**Problem details:**
Beneath this line are the data; copy exactly the part of them that opens with the line containing "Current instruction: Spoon" and closes with the line containing "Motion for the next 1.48", and only that part.

**Stored data:**
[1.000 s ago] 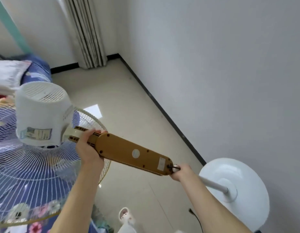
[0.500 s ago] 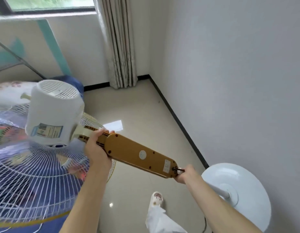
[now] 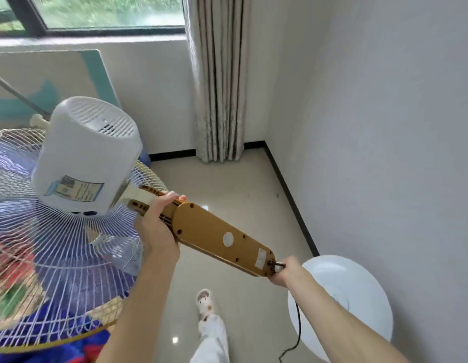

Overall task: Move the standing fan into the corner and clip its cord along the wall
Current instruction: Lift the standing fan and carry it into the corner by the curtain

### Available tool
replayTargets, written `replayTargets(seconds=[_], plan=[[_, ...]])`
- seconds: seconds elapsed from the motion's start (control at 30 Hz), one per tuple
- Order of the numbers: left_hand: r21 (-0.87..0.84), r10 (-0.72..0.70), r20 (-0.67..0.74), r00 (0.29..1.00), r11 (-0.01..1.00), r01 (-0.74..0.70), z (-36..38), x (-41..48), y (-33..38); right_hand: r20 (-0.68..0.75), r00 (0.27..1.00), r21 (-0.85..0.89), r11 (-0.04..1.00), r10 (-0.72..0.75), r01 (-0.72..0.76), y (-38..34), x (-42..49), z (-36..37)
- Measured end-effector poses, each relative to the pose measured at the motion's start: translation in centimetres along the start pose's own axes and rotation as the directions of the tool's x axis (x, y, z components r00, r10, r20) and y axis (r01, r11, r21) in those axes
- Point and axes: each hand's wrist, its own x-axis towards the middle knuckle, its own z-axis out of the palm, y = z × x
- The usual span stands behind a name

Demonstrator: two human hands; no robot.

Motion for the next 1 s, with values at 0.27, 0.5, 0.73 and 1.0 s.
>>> replayTargets(seconds=[0.27,0.5,0.73,1.0], plan=[[0.027,-0.016,-0.079,0.997,0.999,0.018,8.2,20.2,1.0,-0.017,0.999,0.019,0.999,0.051,-0.05,-9.7,3.7,20.4],[0.086,0.025,-0.155,0.988,0.996,-0.012,16.0,35.3,-0.4,-0.028,0.999,-0.147,0.989,0.029,-0.033,-19.7,8.8,36.1],[0.122,0.045,-0.293,0.955,0.992,-0.009,24.7,47.0,-4.3,0.012,1.0,-0.347,0.938,0.028,-0.022,-29.7,15.0,49.0],[0.178,0.049,-0.38,0.923,0.984,0.021,31.6,59.9,-6.7,0.091,0.996,-0.437,0.899,0.025,0.017,-38.2,18.6,62.9]])
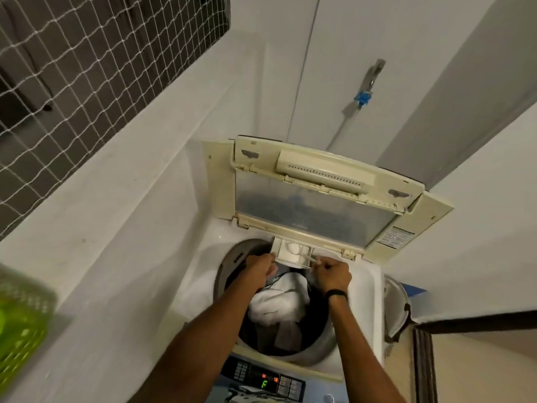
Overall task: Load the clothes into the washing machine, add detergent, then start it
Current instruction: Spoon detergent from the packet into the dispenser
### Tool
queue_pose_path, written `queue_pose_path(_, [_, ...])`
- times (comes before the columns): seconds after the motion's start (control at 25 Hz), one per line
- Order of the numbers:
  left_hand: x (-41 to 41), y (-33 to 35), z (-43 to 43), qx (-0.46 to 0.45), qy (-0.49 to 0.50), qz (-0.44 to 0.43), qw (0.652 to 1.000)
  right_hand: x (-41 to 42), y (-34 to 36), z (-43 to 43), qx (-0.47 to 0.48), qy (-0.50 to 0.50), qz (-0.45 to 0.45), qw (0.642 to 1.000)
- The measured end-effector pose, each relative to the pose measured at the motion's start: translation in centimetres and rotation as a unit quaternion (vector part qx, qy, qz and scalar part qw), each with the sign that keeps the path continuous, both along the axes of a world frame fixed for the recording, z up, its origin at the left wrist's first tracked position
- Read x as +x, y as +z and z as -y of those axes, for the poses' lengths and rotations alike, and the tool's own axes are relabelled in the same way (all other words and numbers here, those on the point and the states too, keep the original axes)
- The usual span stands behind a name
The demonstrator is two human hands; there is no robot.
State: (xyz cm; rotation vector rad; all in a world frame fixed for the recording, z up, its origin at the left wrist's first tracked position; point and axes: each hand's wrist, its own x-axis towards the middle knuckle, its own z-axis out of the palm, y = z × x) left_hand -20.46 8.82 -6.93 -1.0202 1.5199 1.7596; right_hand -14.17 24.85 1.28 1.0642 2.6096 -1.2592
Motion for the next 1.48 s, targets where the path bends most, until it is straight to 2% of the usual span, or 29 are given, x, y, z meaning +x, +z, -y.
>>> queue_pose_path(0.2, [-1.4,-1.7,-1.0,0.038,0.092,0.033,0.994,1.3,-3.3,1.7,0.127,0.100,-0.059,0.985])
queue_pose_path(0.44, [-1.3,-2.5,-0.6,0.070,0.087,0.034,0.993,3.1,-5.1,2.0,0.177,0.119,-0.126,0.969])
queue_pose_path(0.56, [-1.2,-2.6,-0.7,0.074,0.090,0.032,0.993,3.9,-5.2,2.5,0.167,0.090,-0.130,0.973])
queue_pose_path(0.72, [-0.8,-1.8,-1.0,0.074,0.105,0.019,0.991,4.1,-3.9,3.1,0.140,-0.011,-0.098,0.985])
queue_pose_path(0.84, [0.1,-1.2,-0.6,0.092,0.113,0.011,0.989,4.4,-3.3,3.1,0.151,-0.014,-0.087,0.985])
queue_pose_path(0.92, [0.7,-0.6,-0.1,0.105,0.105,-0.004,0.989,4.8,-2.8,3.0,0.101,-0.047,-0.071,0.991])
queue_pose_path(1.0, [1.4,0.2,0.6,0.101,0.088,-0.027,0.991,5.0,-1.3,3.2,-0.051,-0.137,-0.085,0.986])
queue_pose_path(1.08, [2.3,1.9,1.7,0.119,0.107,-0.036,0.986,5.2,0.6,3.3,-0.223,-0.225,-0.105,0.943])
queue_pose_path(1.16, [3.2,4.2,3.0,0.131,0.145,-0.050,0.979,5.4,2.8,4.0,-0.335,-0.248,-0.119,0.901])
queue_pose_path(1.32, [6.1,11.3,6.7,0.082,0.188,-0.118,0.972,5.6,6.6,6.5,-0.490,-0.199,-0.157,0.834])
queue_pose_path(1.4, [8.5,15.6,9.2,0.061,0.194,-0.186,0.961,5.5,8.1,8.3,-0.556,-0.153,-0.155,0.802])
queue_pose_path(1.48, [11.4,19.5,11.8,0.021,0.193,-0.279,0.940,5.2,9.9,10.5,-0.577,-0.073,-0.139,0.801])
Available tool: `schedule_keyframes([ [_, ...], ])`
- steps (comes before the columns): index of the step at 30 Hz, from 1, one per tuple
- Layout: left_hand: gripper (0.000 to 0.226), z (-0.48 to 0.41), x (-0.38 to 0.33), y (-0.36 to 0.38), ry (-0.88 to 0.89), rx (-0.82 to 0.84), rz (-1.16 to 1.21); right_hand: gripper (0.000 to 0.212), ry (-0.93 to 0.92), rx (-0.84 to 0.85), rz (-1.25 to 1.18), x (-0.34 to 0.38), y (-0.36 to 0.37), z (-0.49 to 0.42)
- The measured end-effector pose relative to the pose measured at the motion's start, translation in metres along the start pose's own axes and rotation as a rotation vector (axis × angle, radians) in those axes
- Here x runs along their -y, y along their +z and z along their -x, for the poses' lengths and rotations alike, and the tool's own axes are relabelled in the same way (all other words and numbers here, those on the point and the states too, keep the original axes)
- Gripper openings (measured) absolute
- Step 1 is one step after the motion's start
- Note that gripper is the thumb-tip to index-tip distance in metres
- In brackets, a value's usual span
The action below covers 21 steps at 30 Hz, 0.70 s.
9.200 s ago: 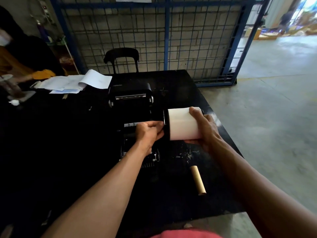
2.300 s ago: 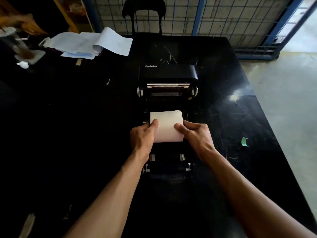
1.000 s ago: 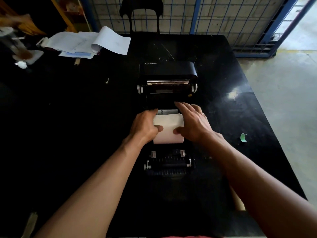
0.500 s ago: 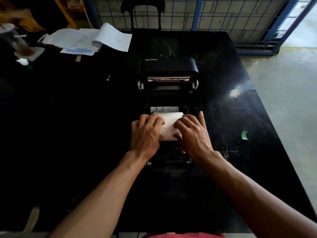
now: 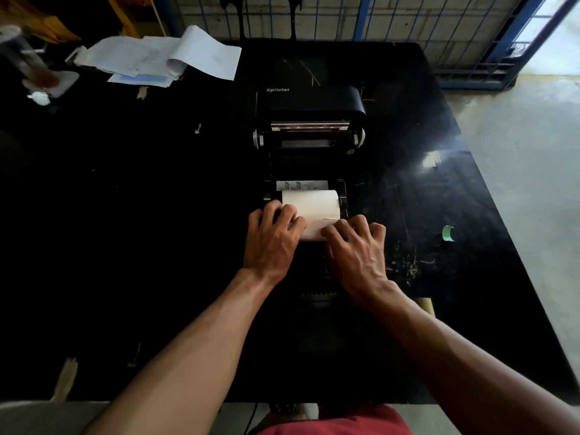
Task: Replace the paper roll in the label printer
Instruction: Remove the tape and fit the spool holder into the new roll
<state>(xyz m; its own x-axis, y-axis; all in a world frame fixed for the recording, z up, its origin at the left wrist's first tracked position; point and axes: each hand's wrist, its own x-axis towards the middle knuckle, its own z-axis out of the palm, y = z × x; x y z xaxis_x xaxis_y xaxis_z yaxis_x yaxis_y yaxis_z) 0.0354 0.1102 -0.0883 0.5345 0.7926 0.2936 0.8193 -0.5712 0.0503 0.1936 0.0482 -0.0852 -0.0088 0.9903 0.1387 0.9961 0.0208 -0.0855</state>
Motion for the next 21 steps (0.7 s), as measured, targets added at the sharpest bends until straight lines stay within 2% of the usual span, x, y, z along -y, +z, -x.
schedule_keyframes([
  [3, 0.013, 0.005, 0.003, 0.001, 0.053, -0.016, 0.019, 0.033, -0.040, 0.067, -0.012, -0.007, 0.000, 0.001],
  [5, 0.011, 0.013, 0.009, 0.003, 0.144, -0.014, 0.076, 0.034, -0.070, 0.123, -0.052, -0.013, 0.000, 0.003],
  [9, 0.038, 0.026, 0.026, 0.004, 0.240, 0.079, 0.291, 0.036, -0.124, 0.202, -0.127, -0.019, -0.005, 0.007],
  [11, 0.042, 0.025, 0.031, 0.000, 0.246, 0.103, 0.327, 0.043, -0.140, 0.244, -0.144, -0.020, -0.007, 0.007],
  [15, 0.029, 0.019, 0.039, -0.003, 0.286, 0.152, 0.352, 0.056, -0.146, 0.276, -0.169, -0.024, -0.010, 0.005],
  [19, 0.027, 0.021, 0.039, -0.001, 0.326, 0.173, 0.301, 0.037, -0.154, 0.245, -0.160, -0.022, -0.011, 0.003],
  [21, 0.026, 0.022, 0.037, -0.001, 0.332, 0.189, 0.281, 0.034, -0.169, 0.257, -0.129, -0.020, -0.012, 0.001],
])
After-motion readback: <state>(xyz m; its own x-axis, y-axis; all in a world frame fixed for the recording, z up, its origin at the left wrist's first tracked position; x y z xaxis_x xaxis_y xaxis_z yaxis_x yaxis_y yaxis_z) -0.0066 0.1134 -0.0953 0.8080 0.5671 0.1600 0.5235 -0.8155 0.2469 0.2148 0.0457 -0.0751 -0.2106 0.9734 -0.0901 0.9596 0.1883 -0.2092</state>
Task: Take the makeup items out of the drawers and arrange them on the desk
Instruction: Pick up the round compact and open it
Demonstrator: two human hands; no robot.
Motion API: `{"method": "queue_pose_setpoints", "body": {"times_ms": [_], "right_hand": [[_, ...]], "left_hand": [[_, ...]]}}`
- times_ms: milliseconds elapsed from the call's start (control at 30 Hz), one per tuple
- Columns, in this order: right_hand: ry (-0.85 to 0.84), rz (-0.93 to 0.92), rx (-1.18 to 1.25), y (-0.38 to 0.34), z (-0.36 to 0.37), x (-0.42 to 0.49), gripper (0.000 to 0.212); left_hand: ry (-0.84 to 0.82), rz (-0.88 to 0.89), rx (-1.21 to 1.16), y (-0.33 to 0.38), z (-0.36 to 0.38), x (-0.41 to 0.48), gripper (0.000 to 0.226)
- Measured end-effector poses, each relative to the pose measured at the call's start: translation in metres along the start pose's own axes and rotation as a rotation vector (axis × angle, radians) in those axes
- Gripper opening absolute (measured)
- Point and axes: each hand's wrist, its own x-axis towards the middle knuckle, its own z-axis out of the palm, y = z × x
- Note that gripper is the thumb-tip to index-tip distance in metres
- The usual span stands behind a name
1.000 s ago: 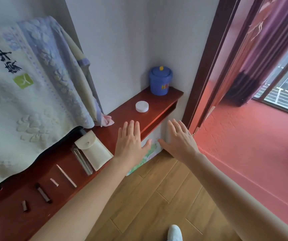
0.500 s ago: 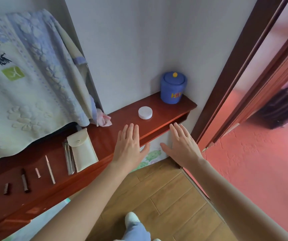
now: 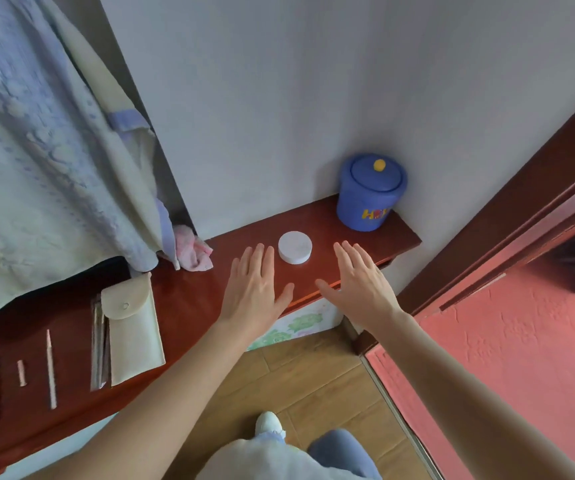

**Exercise result:**
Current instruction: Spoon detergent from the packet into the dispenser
### Tool
queue_pose_path, written `queue_pose_path(_, [_, ...])`
- times (comes before the columns): seconds after the motion's start (control at 25 Hz), one per line
- Order of the numbers:
  left_hand: x (-41 to 41), y (-33 to 35), z (-43 to 43), qx (-0.46 to 0.45), qy (-0.49 to 0.50), qz (-0.44 to 0.43), qw (0.652 to 1.000)
  right_hand: x (-41 to 42), y (-34 to 36), z (-43 to 43), qx (-0.47 to 0.48), qy (-0.50 to 0.50), qz (-0.45 to 0.45), qw (0.642 to 1.000)
- The measured end-effector pose, each relative to the pose measured at the motion's start: translation in centimetres and rotation as a unit quaternion (vector part qx, qy, qz and scalar part qw), each with the sign that keeps the path continuous, both along the axes of a world frame fixed for the recording, z up, its origin at the left wrist's first tracked position
- Read x as +x, y as +z and z as -y of those axes, for the poses' lengths and rotations alike, and the tool's own axes are relabelled in the same way (all other words and numbers here, those on the point and the states too, keep the original axes)
- The usual span stands behind a name
The demonstrator is two human hands; there is no robot.
State: (xyz cm; rotation vector rad; all in a world frame fixed for the recording, z up, its origin at the left wrist's first tracked position; point and axes: each hand's wrist, its own x-axis towards the middle knuckle, its own z-axis out of the palm, y = z × x) left_hand -20.46 8.82 -6.93 -1.0202 1.5199 1.7596; right_hand -14.17 24.85 1.28 1.0642 2.6096 -1.2592
Motion for the next 1.48 s, targets where the path bends most, until it is straight to 2% of the usual span, or 29 are given, x, y, z meaning +x, +z, -y.

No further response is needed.